(Stored data begins)

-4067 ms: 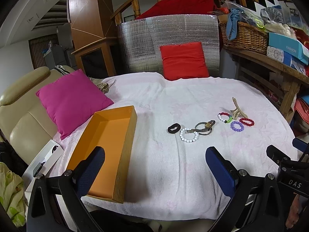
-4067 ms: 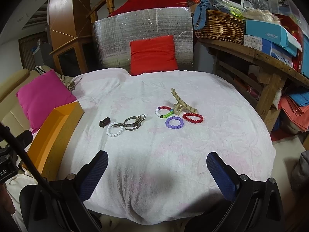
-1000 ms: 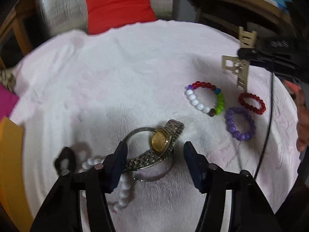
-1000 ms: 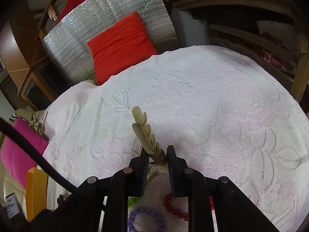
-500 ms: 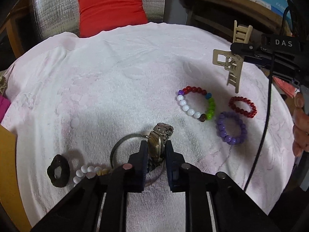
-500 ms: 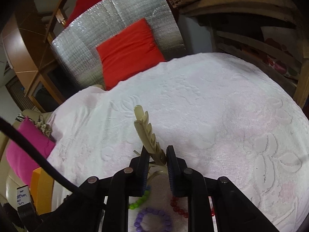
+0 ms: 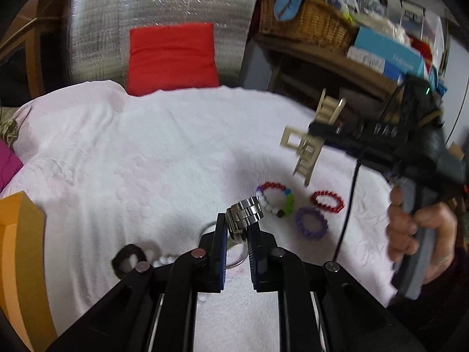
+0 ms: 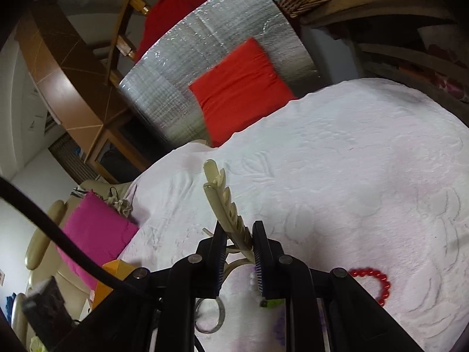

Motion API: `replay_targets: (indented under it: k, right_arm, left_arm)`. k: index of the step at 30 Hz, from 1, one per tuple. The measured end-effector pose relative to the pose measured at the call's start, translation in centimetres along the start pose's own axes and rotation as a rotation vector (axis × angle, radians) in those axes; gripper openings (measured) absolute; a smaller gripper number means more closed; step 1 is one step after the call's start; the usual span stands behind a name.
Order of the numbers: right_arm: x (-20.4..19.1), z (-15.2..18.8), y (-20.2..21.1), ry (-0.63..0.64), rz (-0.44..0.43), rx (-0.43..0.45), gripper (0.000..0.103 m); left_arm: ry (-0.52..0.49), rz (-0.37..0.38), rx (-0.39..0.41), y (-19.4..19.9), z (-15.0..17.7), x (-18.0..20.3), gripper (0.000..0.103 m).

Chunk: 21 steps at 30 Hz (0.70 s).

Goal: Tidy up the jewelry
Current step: 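Carry the watch and clip into the orange box and open both tools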

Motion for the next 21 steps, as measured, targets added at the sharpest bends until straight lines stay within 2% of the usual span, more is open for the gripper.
replay_targets:
  k: [2,8,14,17,21]
  right_arm:
    - [-0.8,0.4,-0.3,-0.001,-0.016,-0.009,0.019]
    - [-4.9,2.1,-0.9,0.015,-0.093,-0.036,0.019]
    - [-11.2,4.6,-1.4,0.041,-0.207,-0.074,0.019]
    - [-15.1,6.5,-1.6,0.066,-0.281,-0.114,0.019]
    - [-20.7,9.4,-1.5,0.104,-0.376,-0.166,0.019]
  left_arm:
    - [0.015,-0.010,0.026,1.2,-0.7,-1.1,0.013]
    - [0.089,-0.100,0.121,6.2,-3.2,-6.3,0.013]
    - [0.138,-0.245,0.240,13.1,-4.8,-13.1,0.013]
    - [0.173,-0.324,0.266,15.9,-4.2,-16.7,0.013]
    - [0.225,-0.448,0.262,18.2,-2.7,-21.9,0.013]
Point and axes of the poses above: each gripper's, at about its wrist camera, not at the fingertips, and y roughly against the way its jaws point, x to its right, z to its underside, the point moved 10 cm from there along -y, roughly the way its jaws point, and after that the axes turned 10 degrees about x, right-handed, at the moved point
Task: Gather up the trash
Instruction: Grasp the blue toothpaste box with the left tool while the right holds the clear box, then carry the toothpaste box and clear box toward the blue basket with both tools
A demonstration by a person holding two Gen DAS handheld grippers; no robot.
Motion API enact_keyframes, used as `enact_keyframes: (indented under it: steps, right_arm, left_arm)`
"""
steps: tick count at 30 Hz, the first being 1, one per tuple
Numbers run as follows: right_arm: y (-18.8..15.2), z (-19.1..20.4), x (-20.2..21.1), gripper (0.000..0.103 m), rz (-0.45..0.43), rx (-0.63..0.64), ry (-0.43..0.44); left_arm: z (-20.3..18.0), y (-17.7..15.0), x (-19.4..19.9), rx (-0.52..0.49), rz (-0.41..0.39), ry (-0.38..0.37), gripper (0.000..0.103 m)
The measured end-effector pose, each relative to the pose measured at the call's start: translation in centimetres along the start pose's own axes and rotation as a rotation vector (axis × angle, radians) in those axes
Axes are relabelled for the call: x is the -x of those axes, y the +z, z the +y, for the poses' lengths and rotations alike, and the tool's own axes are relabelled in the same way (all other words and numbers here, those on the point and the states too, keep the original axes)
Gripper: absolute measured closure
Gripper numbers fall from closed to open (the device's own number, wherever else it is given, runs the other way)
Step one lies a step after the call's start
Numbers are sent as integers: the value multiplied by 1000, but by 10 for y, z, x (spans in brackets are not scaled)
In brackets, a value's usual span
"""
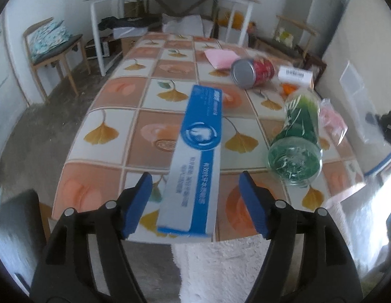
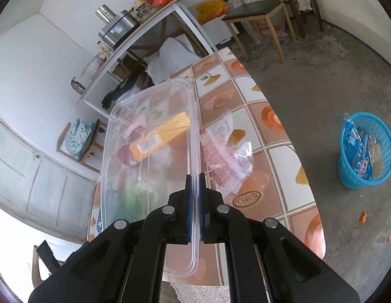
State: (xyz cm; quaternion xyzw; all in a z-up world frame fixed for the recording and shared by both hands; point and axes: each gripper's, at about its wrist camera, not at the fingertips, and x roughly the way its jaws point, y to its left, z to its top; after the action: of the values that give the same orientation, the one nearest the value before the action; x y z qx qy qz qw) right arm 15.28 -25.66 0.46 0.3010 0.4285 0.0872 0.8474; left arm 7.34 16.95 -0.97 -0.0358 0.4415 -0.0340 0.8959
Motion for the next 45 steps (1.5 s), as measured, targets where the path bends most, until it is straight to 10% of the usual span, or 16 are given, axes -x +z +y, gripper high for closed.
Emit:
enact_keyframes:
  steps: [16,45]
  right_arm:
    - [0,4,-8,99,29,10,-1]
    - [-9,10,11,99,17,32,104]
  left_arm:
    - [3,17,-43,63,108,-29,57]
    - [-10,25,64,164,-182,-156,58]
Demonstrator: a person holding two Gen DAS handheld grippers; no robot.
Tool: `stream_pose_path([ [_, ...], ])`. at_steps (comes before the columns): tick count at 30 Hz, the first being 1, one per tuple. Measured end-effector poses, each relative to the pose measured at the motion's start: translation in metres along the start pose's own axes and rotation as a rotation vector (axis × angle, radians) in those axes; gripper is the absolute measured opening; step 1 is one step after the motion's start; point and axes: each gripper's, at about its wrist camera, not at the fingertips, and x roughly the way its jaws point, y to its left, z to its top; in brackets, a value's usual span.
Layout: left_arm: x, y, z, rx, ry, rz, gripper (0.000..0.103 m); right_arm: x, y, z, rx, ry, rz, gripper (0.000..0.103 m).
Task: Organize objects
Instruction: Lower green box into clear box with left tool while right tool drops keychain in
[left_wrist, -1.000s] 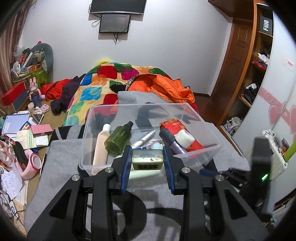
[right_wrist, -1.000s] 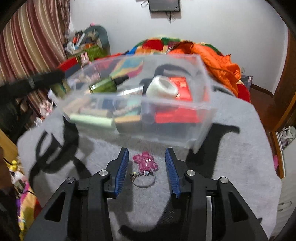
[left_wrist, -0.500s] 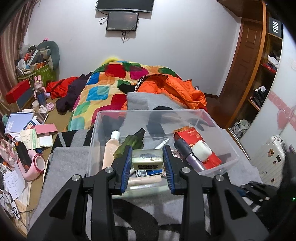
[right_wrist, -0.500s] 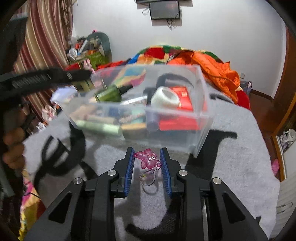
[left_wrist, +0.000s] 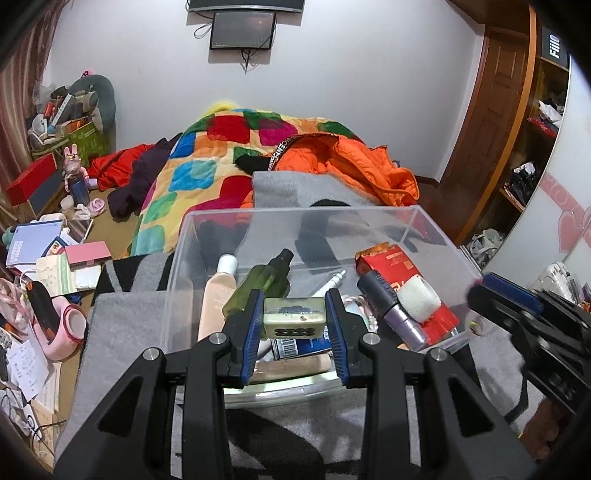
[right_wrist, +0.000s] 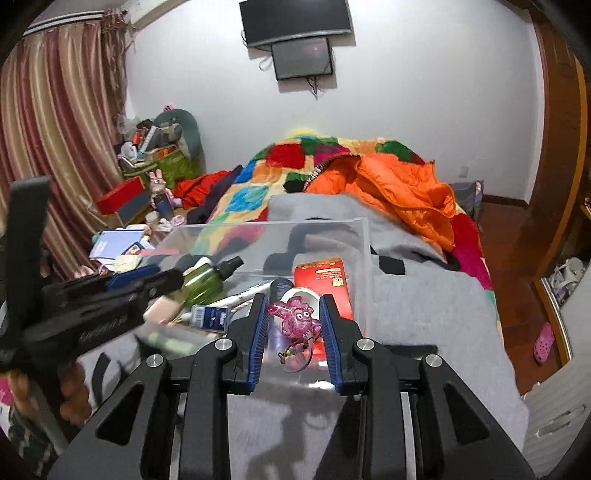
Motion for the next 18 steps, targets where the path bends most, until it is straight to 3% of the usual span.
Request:
stream_pose_path([
  [18,0.019,0.004,-0.009,-0.024,0.049,-0.048,0.033,0.049,0.022,-0.003,-0.049,0.115,0.048,0.027],
])
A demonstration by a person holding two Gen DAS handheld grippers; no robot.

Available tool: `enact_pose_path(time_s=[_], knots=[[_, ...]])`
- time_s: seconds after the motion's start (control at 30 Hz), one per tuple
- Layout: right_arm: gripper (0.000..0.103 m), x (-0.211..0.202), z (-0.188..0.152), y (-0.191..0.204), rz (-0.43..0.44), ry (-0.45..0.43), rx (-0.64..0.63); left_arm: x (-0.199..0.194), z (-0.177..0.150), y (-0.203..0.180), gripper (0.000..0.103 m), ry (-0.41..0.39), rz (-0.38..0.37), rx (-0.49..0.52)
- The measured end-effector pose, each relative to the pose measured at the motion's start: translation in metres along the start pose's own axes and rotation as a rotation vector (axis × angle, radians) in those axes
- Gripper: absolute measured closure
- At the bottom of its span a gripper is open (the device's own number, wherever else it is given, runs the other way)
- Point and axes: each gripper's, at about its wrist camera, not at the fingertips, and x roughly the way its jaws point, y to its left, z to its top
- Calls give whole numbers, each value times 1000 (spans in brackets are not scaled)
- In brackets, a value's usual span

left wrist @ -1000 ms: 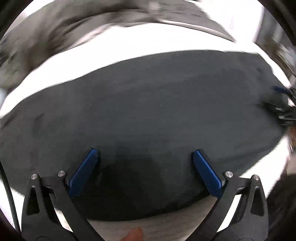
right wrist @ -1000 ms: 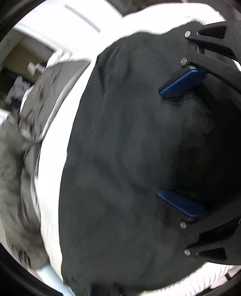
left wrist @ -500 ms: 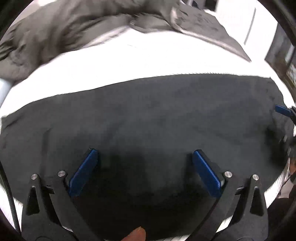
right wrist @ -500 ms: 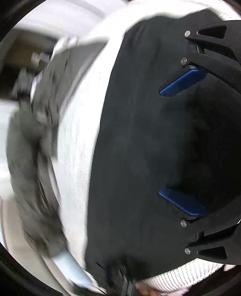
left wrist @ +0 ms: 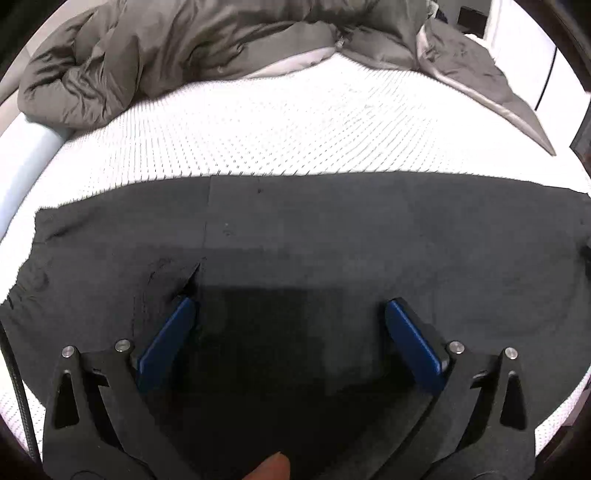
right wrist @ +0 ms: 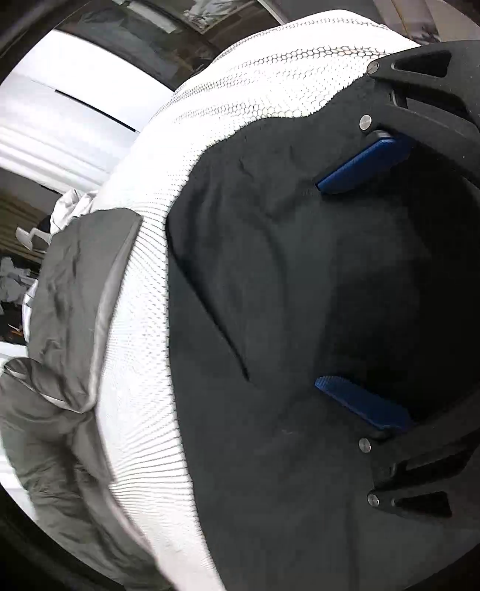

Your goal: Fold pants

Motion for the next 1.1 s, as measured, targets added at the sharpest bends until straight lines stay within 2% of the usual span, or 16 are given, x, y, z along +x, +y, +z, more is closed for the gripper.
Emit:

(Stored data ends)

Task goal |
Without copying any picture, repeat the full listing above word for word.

Reply |
-4067 ms: 
-4067 ms: 
-1000 ms: 
-1000 ms: 
-500 ms: 
-500 ms: 
+0 ms: 
+0 ms: 

Motion API: `replay_targets: (indented under it: k, right_arm, left_arm)`. k: index of the step at 30 Hz, from 1, one per tuple. The measured end-effector pose relative to the pose measured at the call's start, translation in centimetres along the start pose's own axes and rotation as a rotation vector (axis × angle, radians) in those axes; gripper openings (measured) absolute; a smaller gripper number means more closed; step 1 is one step after the call's start; the usual span stands behind a name.
Order of the numbers: right_arm: x (-20.4..19.1), z (-15.2..18.8), y (-20.2..21.1), ry (-0.63..0.64), rz (-0.44..0.43), rx (-0.43..0.45), gripper (0.000..0.103 m); left_arm: ry (-0.52..0.49), rz (-0.37..0.38), rx (-0.39..0.41), y (-19.4..19.9), z (-15.0..17.7), x (-18.0..20.3), gripper (0.000..0.103 m).

Chunk: 21 steps at 30 Hz (0.70 s).

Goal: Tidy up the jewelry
Current step: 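Carry the watch and clip into the orange box and open both tools
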
Motion for the next 21 steps, as measured, targets added at the sharpest bends until straight lines stay within 2% of the usual span, more is open for the gripper.
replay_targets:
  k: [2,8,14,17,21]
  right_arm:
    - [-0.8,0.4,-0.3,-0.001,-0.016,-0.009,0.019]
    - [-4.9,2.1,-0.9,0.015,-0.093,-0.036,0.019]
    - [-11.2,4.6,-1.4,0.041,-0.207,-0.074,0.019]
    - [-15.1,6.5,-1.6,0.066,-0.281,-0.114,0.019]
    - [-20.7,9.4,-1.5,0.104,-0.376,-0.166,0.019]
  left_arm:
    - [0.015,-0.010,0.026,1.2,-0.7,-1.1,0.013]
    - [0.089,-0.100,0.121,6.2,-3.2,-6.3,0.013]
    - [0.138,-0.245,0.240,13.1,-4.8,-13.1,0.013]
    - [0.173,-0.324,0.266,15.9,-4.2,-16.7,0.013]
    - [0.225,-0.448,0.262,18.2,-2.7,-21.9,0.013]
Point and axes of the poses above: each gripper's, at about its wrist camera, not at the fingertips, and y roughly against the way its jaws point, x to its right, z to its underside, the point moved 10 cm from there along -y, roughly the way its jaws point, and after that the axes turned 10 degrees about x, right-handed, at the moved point
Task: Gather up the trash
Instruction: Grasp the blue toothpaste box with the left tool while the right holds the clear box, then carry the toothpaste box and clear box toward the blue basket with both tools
A demonstration by a person holding two Gen DAS handheld grippers; no robot.
Motion API enact_keyframes, used as `enact_keyframes: (indented under it: steps, right_arm, left_arm)`
"""
steps: tick count at 30 Hz, the first being 1, one per tuple
Numbers run as follows: right_arm: y (-18.8..15.2), z (-19.1..20.4), x (-20.2..21.1), gripper (0.000..0.103 m), rz (-0.45..0.43), rx (-0.63..0.64), ry (-0.43..0.44); left_arm: z (-20.3..18.0), y (-17.7..15.0), x (-19.4..19.9), rx (-0.52..0.49), rz (-0.41..0.39), ry (-0.38..0.37), gripper (0.000..0.103 m)
The measured end-effector pose, each relative to the pose measured at the call's start: translation in centimetres along the start pose's own axes and rotation as a rotation vector (axis × angle, radians) in those axes
Axes are relabelled for the call: x is the -x of those axes, y the +z, z the +y, for the poses' lengths and rotations alike, and the tool's own axes are relabelled in the same way (all other words and numbers here, those on the point and the states too, keep the original axes)
Gripper: absolute measured closure
Gripper numbers fall from closed to open (the device's own number, wherever else it is given, runs the other way)
Step one lies a step after the call's start
Numbers are sent as integers: the value multiplied by 1000, but by 10 for y, z, x (spans in brackets are not scaled)
In brackets, a value's usual span
"""
State: (xyz cm; quaternion xyzw; all in a z-up world frame fixed for the recording and shared by both hands; point and axes: each gripper's, at about its wrist camera, not at the fingertips, and x roughly the way its jaws point, y to its left, z to its top; after the action: of the values that give the same orientation, the one nearest the value before the action; x y z qx qy qz qw) right arm 15.28 -25.66 0.46 0.3010 0.4285 0.0872 0.8474; left arm 7.34 16.95 -0.97 -0.0358 0.4415 -0.0340 0.8959
Motion for the next 45 steps (1.5 s), as measured, targets where the path bends most, until it is straight to 10% of the usual span, or 16 are given, axes -x +z +y, gripper high for closed.
Emit:
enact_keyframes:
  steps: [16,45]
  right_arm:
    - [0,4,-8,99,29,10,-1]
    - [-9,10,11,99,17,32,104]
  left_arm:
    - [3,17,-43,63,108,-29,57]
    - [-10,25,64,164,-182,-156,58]
Demonstrator: a person holding two Gen DAS handheld grippers; no robot.
Tool: `stream_pose_path([ [_, ...], ])`. at_steps (comes before the columns): tick count at 30 Hz, the first being 1, one per tuple. Measured end-effector poses, each relative to the pose measured at the motion's start: translation in metres along the start pose's own axes and rotation as a rotation vector (axis × angle, radians) in those axes; gripper is the absolute measured opening; step 1 is one step after the motion's start; point and axes: each gripper's, at about its wrist camera, not at the fingertips, and x roughly the way its jaws point, y to its left, z to its top; in brackets, a value's usual span.
Layout: left_arm: x, y, z, rx, ry, rz, gripper (0.000..0.103 m); right_arm: x, y, z, rx, ry, rz, gripper (0.000..0.103 m).
Task: Organize objects
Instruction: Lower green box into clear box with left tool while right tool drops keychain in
[left_wrist, -1.000s] 
[right_wrist, -1.000s] 
[left_wrist, -0.500s] 
[right_wrist, -0.500s] 
[left_wrist, +0.000s] 
[right_wrist, +0.000s] 
Motion for the next 18 steps, targets where the path bends most, until it is straight to 3% of the usual span.
Request:
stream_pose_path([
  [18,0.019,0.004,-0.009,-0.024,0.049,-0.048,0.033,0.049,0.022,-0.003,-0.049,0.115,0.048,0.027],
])
A demonstration by a person holding two Gen DAS handheld grippers; no robot.

Available tool: `enact_pose_path(time_s=[_], knots=[[_, ...]])`
- time_s: seconds after the motion's start (control at 30 Hz), one per tuple
- Layout: right_arm: gripper (0.000..0.103 m), x (-0.211..0.202), z (-0.188..0.152), y (-0.191..0.204), rz (-0.43..0.44), ry (-0.45..0.43), rx (-0.64..0.63); left_arm: x (-0.199..0.194), z (-0.177..0.150), y (-0.203..0.180), gripper (0.000..0.103 m), ry (-0.41..0.39), rz (-0.38..0.37), rx (-0.49..0.52)
- The measured end-effector pose, each relative to the pose measured at the motion's start: translation in metres along the start pose's own axes and rotation as a rotation vector (axis × angle, radians) in those axes
- Gripper: absolute measured closure
- At the bottom of its span a gripper is open (the device's own number, wherever else it is given, runs the other way)
- Point and axes: each gripper's, at about its wrist camera, not at the fingertips, and x roughly the way its jaws point, y to its left, z to its top
- Calls give whole numbers, each value times 1000 (spans in brackets are not scaled)
- In brackets, a value's usual span

left wrist @ -1000 ms: 
right wrist @ -1000 ms: 
left wrist @ -500 ms: 
right wrist @ -500 ms: 
left wrist @ +0 ms: 
right wrist @ +0 ms: 

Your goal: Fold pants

Motion for the next 1.1 s, as measured, targets added at the sharpest bends until straight lines stay within 2% of the usual span, or 16 are given, x, y, z along +x, +y, +z, more is closed for the gripper.
Emit:

No more output is expected for this exercise.